Start of Provided entries
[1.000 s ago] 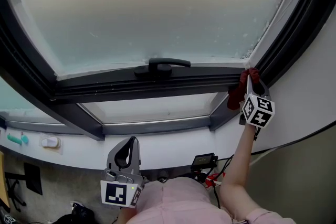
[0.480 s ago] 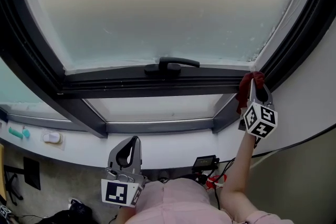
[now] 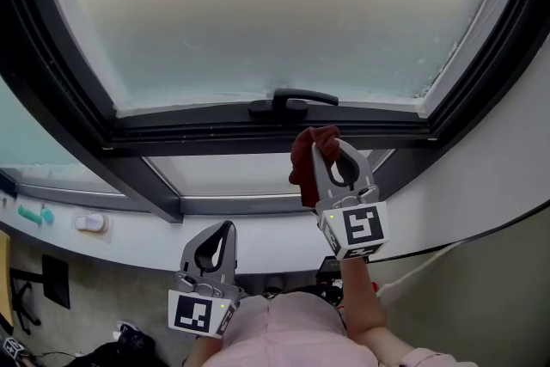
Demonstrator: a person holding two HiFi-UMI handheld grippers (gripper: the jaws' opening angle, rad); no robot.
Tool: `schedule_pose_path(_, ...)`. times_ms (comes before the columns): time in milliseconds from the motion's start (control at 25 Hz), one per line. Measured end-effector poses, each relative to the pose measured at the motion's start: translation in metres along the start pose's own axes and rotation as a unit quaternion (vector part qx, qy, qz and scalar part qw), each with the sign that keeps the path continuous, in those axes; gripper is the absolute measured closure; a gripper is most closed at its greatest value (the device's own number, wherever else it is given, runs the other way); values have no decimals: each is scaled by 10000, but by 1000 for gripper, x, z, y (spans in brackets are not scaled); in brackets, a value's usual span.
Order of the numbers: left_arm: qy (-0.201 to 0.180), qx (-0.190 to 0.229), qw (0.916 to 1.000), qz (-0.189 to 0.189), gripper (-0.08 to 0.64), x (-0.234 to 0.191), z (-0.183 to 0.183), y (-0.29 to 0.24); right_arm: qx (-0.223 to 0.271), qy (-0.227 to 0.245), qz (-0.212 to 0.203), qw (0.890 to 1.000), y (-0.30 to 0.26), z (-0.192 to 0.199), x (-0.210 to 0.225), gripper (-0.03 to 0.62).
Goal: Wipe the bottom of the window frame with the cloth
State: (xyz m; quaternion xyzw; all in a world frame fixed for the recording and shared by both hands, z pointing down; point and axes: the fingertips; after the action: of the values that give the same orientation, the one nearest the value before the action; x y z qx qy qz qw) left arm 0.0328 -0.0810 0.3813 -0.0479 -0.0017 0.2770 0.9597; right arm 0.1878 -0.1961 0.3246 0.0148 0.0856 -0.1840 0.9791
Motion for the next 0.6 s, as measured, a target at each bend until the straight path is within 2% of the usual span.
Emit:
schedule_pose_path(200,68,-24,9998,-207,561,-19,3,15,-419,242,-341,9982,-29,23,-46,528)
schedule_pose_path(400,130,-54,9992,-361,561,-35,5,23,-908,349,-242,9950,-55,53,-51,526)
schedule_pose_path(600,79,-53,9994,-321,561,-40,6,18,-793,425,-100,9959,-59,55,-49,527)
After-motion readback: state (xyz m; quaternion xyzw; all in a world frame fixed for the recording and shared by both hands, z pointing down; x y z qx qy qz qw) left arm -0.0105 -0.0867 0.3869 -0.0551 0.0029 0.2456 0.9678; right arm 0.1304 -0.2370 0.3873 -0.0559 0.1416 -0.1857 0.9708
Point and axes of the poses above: the fingertips, and each gripper's own axes: y backward along the fingers, x to its right, z out of its underside, and after that the axes turned 5 degrees about -x, right-handed
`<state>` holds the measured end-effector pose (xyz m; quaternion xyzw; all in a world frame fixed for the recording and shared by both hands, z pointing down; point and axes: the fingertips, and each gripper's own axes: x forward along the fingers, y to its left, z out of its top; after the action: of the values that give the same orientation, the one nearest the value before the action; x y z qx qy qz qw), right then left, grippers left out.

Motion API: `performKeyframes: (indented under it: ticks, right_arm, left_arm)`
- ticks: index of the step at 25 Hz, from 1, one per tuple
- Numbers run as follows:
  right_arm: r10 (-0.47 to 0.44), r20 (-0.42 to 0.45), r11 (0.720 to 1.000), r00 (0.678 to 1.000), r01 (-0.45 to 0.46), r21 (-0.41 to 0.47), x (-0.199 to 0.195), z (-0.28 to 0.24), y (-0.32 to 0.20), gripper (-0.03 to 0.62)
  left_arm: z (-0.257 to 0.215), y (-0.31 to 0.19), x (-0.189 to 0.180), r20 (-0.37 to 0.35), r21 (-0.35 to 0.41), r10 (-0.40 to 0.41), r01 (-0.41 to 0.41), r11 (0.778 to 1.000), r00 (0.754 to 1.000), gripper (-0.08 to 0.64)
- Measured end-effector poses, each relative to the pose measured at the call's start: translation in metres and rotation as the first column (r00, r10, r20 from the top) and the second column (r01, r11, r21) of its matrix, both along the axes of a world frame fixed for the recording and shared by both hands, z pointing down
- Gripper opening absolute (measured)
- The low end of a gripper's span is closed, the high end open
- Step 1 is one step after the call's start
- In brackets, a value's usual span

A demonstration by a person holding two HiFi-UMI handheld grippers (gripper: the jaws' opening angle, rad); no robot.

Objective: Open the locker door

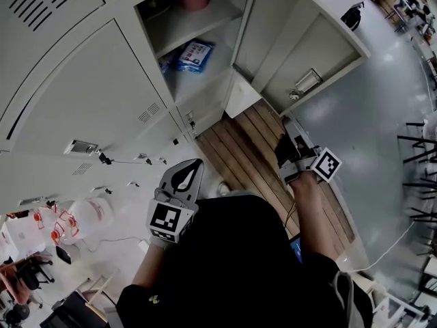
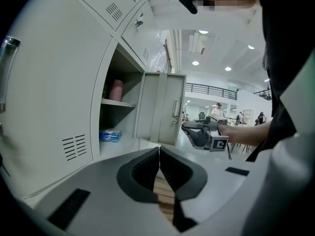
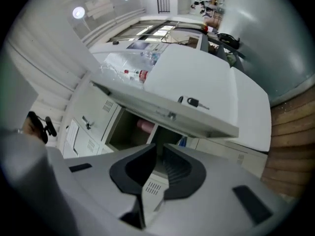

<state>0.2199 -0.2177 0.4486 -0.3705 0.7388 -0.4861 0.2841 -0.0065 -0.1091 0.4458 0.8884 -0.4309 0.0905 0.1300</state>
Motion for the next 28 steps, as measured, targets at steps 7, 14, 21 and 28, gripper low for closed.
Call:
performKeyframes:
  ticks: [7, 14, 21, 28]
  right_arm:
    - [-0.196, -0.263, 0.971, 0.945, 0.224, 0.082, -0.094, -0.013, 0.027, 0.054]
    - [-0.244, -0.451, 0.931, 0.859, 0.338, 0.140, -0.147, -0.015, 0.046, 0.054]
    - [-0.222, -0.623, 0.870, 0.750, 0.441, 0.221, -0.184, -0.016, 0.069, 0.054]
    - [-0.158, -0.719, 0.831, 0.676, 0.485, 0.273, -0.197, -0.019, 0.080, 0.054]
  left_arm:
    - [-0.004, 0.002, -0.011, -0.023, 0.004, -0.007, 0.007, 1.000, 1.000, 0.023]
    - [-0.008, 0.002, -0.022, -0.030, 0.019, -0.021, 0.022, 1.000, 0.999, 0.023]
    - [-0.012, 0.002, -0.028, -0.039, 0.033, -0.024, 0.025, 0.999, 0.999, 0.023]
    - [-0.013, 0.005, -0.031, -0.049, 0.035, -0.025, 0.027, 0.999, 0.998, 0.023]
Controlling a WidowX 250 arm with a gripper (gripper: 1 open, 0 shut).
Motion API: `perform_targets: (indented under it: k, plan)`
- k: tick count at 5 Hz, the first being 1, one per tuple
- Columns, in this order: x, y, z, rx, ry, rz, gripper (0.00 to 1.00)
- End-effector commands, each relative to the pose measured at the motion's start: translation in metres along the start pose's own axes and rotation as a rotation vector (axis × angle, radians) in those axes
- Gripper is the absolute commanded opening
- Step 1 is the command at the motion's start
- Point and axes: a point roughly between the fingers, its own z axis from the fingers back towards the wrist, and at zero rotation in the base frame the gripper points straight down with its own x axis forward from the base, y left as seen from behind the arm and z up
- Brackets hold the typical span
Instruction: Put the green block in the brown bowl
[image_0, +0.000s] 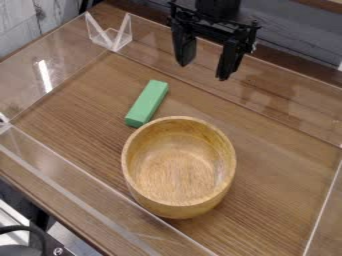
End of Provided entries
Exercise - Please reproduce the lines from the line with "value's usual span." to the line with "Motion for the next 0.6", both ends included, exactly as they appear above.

The completed task -
Tool: `schedule_pose_path(_, ...)`. times_ms (comes before the columns): time in milliseconds from the motion's start (control at 25 Hz), one per line. Measured end-effector poses, each relative to the pose measured at the motion's start: translation in metres along the start pose's own axes and rotation as a unit quaternion (vector part qx, qy, qz and scalar part qw), each with the sign that keeps the path continuous, in those axes; gripper is the absolute measured closure; a gripper is most closed at its greatest value (the device's own number, wherever else it is given, runs the other way); values have no decimals: each is scaled by 10000, but by 1000 for gripper, x, z, y (spans in brackets are not scaled); in brackets, a value's usual span.
Order of the numbers: left_arm: qy (-0.201 to 0.180), qx (-0.190 to 0.229), qw (0.916 to 1.000), qz (-0.189 to 0.189), gripper (-0.08 to 0.64), x (-0.234 to 0.191), z (-0.183 to 0.183), y (-0.29 to 0.24); right_arm: qx (-0.223 to 0.271), qy (-0.227 to 0.245), qz (-0.212 to 0.203), qw (0.890 to 1.000), y (-0.30 to 0.26), z (-0.192 to 0.199), x (-0.210 to 0.225), gripper (-0.03 to 0.62).
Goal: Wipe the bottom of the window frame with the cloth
State: (xyz m; quaternion xyzw; all in a world frame fixed for the recording and shared by both hands, z pointing down; point and axes: the fingertips; after the action: of the values that give the same orientation, the one nearest the value before the action; x y z qx qy qz qw) left arm 0.0328 -0.0810 0.3813 -0.0479 -0.0017 0.2770 0.9597; right arm 0.1878 -0.1961 0.3246 0.0148 0.0856 -0.1840 0.9791
Motion for the next 0.6 s, as measured, a target at each bend until the straight path is within 2% of the usual span.

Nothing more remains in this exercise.